• [Data shown]

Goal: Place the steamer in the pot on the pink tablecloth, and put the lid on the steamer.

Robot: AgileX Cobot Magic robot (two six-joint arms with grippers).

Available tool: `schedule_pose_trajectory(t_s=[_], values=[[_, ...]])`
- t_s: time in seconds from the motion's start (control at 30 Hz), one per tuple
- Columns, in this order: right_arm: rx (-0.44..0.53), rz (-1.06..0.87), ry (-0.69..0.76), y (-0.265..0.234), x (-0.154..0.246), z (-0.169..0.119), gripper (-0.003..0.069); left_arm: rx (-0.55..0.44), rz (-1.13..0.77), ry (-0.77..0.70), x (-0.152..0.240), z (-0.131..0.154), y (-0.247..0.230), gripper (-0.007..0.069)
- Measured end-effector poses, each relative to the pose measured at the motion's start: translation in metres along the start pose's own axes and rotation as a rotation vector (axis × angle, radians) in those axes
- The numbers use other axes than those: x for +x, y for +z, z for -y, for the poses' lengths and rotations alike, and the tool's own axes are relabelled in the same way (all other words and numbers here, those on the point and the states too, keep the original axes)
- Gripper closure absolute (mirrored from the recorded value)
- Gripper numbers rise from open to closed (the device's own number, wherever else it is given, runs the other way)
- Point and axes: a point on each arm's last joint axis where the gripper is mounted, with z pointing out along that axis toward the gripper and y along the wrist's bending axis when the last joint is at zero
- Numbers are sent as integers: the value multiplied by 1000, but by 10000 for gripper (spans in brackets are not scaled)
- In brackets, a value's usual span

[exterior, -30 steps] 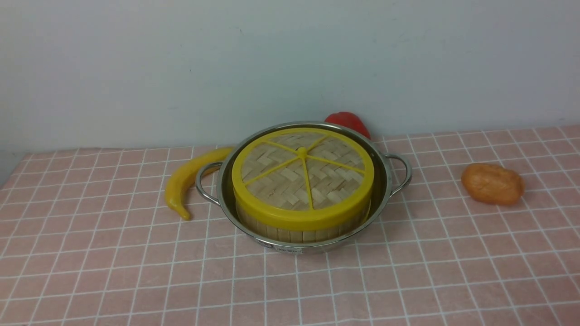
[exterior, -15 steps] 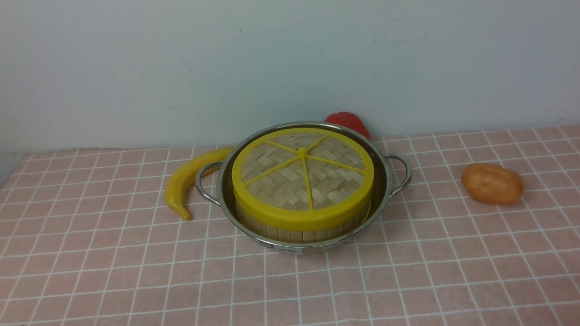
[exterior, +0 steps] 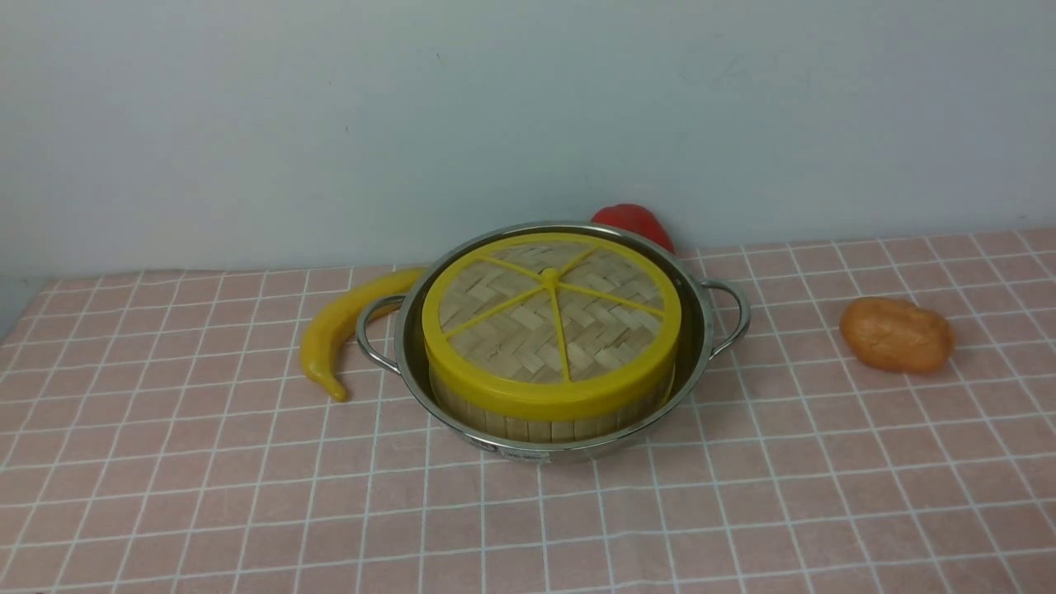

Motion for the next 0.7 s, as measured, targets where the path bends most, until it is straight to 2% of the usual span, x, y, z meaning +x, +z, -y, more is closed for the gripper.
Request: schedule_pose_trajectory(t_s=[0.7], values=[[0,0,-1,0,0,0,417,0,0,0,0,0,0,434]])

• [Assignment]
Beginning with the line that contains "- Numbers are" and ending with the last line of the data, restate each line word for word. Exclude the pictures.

• [Task solution]
- Numbers are sent as integers: the value multiplied by 1000, but by 10000 for gripper (spans in brackets are not scaled)
- In brackets, a value's usual span

[exterior, -30 steps] 
[exterior, -15 steps] 
[exterior, +0 steps] 

Motion for the next 0.7 s, as measured, targets where the path bends most, until it is straight to 2% of the usual span, x, y, z meaning +x, +z, -y, more is closed for the gripper.
Request: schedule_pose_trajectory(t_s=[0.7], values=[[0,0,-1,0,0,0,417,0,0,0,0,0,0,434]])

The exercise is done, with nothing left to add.